Revision history for this message
Michael K. Edwards (m-k-edwards) wrote :

It seems that the ordered primitives do need fixing, as dmart suggests; for confirmation see http://gcc.gnu.org/bugzilla/show_bug.cgi?id=48126 . I would also think that the ref()/deref() methods should have ordered semantics, since they function like locks (a caller which sees deref() return 0 is entitled to tear down the associated instance).

My personal preference is to use the GCC intrinsics, since they're more likely to get full review, and I'm skeptical of the performance benefits of the "relaxed" primitives in practice (on any system that actually has atomics and doesn't need kernel help). Particularly in the ordered cases, I see no reason whatsoever to embed inline assembly. But I suppose it is not wrong for Qt's "relaxed" primitives to contain equivalent assembly, without the memory barriers -- as long as the compiler won't insert memory operations in between the ldrex/strex pair. (The ARM folks' reading of the ARM ARM is that hardware speculation of memory accesses into the critical region should not break the local monitor.)
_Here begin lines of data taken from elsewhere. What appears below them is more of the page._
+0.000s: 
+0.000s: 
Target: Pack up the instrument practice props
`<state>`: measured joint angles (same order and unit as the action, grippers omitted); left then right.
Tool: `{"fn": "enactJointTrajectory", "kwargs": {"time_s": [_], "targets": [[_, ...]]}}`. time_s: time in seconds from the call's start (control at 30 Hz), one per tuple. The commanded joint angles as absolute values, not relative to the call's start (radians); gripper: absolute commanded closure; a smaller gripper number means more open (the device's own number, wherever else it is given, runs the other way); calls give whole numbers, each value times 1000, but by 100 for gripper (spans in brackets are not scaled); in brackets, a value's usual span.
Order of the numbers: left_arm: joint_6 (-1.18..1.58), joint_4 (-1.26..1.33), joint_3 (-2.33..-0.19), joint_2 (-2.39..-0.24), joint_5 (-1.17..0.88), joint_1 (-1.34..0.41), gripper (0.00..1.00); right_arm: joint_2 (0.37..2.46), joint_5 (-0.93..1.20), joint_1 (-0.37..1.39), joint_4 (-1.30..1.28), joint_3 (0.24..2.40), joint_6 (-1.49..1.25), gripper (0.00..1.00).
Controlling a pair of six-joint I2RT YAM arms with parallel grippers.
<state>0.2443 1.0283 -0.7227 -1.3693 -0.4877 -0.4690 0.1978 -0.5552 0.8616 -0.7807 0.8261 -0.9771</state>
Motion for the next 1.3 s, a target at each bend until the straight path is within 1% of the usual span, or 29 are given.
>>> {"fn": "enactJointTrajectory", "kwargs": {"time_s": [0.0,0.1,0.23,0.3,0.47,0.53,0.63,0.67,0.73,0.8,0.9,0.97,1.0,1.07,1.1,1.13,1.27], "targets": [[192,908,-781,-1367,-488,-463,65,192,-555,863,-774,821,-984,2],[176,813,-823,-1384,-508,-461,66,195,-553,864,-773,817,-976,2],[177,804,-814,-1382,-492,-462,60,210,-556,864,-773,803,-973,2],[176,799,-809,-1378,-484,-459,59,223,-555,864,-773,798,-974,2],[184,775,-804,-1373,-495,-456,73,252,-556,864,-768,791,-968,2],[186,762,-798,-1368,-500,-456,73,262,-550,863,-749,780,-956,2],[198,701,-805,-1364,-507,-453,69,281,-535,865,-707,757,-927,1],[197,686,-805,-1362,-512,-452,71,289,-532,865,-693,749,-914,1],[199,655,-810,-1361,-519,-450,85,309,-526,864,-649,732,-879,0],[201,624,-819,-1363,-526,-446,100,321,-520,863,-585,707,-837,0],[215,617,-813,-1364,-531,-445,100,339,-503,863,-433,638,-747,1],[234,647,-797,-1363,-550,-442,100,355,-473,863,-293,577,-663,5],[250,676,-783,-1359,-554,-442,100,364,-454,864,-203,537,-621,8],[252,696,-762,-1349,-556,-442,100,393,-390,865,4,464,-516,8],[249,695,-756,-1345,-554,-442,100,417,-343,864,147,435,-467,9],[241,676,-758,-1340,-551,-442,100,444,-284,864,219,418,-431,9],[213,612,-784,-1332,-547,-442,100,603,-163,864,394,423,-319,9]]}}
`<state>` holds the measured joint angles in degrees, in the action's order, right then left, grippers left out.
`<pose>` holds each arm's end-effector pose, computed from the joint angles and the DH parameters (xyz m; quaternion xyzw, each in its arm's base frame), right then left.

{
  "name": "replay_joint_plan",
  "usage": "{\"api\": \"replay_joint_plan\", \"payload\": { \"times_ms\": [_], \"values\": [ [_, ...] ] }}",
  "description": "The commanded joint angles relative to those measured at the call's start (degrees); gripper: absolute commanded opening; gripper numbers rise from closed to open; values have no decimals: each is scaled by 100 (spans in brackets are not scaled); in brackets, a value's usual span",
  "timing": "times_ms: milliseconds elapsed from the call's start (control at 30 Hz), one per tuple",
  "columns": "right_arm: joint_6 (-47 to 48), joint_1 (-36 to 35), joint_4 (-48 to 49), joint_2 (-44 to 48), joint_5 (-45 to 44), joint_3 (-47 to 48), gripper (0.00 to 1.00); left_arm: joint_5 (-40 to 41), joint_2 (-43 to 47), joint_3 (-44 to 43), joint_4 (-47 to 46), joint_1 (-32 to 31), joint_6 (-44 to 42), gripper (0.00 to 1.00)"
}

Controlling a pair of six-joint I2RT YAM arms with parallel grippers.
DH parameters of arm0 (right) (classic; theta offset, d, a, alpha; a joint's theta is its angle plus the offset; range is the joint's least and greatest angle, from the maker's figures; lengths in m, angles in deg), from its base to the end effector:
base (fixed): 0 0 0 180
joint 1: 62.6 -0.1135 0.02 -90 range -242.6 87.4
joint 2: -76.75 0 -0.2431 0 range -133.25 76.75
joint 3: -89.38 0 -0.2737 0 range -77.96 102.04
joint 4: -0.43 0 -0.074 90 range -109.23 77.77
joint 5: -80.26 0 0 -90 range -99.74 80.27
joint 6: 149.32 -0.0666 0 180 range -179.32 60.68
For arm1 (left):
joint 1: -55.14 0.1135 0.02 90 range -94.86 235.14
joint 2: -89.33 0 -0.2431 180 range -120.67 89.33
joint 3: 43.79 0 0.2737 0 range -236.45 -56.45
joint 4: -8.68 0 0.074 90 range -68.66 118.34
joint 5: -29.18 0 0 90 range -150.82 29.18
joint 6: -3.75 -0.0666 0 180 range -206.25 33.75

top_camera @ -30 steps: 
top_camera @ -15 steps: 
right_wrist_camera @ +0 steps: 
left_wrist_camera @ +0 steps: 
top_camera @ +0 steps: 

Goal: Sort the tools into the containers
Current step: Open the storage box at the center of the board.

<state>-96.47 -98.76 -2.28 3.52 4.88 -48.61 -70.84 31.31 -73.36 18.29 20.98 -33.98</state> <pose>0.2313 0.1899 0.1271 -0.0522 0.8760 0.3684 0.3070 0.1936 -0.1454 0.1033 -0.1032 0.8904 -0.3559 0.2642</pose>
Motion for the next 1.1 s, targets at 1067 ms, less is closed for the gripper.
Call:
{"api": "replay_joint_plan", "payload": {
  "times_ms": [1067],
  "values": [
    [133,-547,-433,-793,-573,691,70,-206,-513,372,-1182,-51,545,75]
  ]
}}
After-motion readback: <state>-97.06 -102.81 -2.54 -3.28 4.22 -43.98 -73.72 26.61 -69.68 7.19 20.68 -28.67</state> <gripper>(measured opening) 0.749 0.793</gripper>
Another advantage of using the GCC intrinsics is that they will work for 64-bit operands once this support is in GCC, without embedding yet more complex assembly into Qt. David Gilbert has implemented 64-bit atomics for ARMv7, and I'm helping test; I intend to implement them also for 32-bit x86 (using cmpxchg8b).

Would you entertain a patch that makes the use of inline assembly for the non-ordered primitives optional at compile time? (Via a template specialization, so it still works for double-word operands if the compiler can handle them.)